▶ _INPUT FOR THIS TASK_
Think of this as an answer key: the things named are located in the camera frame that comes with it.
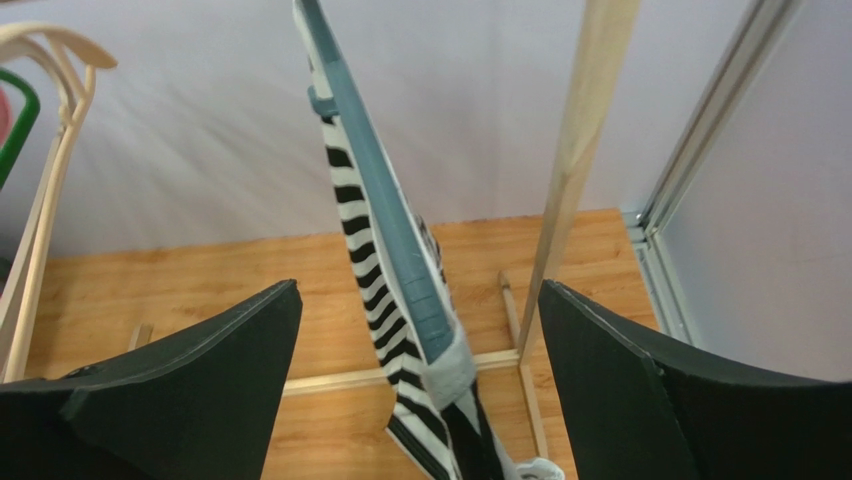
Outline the green plastic hanger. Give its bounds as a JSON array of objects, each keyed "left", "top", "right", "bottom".
[{"left": 1, "top": 68, "right": 41, "bottom": 187}]

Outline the light wooden hanger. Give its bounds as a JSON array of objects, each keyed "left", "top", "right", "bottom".
[{"left": 1, "top": 21, "right": 118, "bottom": 383}]

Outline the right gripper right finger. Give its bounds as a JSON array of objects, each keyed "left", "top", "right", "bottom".
[{"left": 538, "top": 280, "right": 851, "bottom": 479}]

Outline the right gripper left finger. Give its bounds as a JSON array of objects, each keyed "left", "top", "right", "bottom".
[{"left": 1, "top": 279, "right": 303, "bottom": 479}]

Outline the teal plastic hanger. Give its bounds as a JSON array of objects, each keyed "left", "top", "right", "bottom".
[{"left": 293, "top": 1, "right": 454, "bottom": 364}]

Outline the pink plastic hanger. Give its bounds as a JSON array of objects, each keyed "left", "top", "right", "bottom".
[{"left": 0, "top": 89, "right": 14, "bottom": 144}]

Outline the aluminium frame post right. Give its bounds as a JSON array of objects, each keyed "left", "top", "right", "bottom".
[{"left": 622, "top": 1, "right": 801, "bottom": 348}]

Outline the wooden clothes rack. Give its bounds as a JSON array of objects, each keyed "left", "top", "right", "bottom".
[{"left": 126, "top": 0, "right": 644, "bottom": 461}]

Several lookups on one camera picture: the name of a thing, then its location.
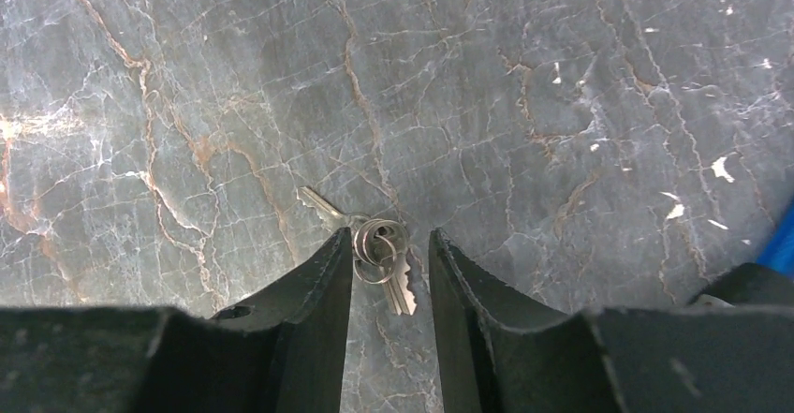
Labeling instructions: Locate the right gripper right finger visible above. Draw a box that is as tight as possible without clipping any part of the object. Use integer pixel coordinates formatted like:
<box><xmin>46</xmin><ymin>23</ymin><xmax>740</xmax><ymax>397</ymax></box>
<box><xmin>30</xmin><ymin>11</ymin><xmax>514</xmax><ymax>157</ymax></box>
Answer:
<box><xmin>429</xmin><ymin>229</ymin><xmax>793</xmax><ymax>412</ymax></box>

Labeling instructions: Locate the silver key bunch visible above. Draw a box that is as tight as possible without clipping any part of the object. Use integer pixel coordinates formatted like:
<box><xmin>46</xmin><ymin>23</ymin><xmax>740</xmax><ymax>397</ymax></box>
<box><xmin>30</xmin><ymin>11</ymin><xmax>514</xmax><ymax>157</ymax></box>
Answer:
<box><xmin>297</xmin><ymin>186</ymin><xmax>417</xmax><ymax>316</ymax></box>

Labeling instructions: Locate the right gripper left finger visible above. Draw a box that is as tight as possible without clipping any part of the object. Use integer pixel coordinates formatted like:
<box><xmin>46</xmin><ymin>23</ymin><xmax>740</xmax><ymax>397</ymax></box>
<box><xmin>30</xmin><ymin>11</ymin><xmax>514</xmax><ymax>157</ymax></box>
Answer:
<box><xmin>1</xmin><ymin>228</ymin><xmax>352</xmax><ymax>412</ymax></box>

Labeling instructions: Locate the blue cable loop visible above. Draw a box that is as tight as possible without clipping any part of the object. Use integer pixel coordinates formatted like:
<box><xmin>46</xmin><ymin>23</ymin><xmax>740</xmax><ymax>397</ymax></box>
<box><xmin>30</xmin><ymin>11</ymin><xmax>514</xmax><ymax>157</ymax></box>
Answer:
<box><xmin>757</xmin><ymin>199</ymin><xmax>794</xmax><ymax>278</ymax></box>

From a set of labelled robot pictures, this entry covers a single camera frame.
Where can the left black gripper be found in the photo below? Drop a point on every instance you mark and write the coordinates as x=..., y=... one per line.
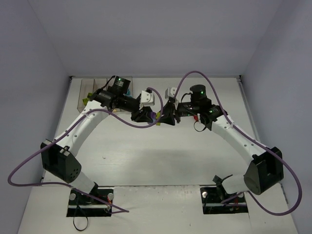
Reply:
x=137, y=114

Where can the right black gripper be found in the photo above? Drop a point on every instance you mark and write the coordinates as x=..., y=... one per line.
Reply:
x=175, y=112

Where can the purple flower lego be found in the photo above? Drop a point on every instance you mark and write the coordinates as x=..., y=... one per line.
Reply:
x=153, y=116

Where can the lime green lego brick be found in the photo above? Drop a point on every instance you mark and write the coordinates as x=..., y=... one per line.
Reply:
x=158, y=117

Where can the teal lego brick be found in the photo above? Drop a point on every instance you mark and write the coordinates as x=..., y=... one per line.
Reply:
x=128, y=93

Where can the green printed lego brick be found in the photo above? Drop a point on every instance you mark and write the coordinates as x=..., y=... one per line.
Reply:
x=85, y=100

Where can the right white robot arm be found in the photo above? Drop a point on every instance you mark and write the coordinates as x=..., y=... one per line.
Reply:
x=263, y=171

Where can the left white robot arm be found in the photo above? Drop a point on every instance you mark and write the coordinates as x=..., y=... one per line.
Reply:
x=59, y=156

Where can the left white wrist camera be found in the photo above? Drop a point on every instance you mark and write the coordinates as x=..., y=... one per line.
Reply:
x=146, y=99

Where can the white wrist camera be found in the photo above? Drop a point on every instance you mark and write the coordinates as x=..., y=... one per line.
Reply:
x=146, y=99
x=170, y=93

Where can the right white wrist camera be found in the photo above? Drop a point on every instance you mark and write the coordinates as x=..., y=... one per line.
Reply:
x=170, y=93

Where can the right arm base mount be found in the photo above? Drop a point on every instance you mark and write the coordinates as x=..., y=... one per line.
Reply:
x=215, y=201

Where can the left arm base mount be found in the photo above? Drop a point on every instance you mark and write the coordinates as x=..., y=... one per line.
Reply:
x=80, y=205

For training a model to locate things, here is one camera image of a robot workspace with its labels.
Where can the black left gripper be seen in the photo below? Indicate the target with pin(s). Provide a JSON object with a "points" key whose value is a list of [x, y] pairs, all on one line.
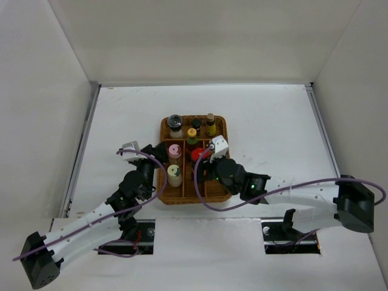
{"points": [[157, 152]]}

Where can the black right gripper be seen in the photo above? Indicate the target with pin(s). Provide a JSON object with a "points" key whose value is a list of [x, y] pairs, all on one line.
{"points": [[205, 165]]}

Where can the pink cap spice shaker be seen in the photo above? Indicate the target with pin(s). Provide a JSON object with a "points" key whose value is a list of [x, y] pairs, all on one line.
{"points": [[175, 154]]}

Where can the red cap dark sauce jar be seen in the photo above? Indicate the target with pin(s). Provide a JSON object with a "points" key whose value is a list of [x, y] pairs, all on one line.
{"points": [[195, 154]]}

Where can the yellow cap spice shaker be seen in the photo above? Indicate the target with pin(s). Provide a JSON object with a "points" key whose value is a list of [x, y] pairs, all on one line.
{"points": [[174, 175]]}

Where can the green label red sauce bottle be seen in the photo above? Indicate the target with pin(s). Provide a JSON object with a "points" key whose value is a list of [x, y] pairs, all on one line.
{"points": [[192, 139]]}

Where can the salt grinder black top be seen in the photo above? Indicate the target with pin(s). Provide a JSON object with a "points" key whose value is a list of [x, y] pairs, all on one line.
{"points": [[174, 123]]}

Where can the yellow label brown bottle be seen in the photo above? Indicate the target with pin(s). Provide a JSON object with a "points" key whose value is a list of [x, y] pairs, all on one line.
{"points": [[210, 124]]}

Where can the small black cap pepper shaker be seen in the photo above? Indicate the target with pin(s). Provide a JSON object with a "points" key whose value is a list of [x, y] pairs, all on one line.
{"points": [[196, 124]]}

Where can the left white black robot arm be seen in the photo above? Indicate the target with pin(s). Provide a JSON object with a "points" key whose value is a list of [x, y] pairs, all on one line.
{"points": [[44, 256]]}

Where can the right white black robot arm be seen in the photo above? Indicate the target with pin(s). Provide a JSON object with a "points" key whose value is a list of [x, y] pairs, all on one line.
{"points": [[323, 203]]}

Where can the brown wicker divided basket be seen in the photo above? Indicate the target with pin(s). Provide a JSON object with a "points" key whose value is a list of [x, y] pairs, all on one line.
{"points": [[211, 191]]}

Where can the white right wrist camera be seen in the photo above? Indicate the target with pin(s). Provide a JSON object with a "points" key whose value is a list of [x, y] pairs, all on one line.
{"points": [[219, 146]]}

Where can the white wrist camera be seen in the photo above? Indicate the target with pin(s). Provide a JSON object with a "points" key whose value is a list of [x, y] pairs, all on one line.
{"points": [[130, 152], [219, 146]]}

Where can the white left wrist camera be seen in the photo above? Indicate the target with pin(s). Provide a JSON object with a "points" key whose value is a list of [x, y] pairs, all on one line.
{"points": [[130, 152]]}

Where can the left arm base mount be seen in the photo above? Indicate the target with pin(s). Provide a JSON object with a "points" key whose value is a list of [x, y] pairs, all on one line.
{"points": [[139, 241]]}

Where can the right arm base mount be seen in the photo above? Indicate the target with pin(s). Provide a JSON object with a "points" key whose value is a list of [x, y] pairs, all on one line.
{"points": [[279, 241]]}

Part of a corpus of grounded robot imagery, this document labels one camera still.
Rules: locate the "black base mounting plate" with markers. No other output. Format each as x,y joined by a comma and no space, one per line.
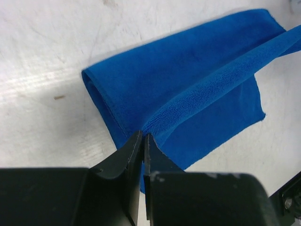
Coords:
286,202

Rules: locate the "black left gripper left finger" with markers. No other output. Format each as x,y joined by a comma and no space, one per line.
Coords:
106,194

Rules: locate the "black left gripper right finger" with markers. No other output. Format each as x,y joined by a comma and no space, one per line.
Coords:
177,198

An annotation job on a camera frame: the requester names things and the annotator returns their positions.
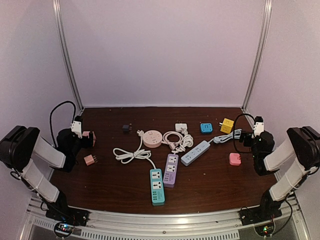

▶ _DIRECTIONS FOR THIS TASK_
Count the lines in the records that contain the word "things", and give only that number.

▶ _PROBLEM SOLUTION_
3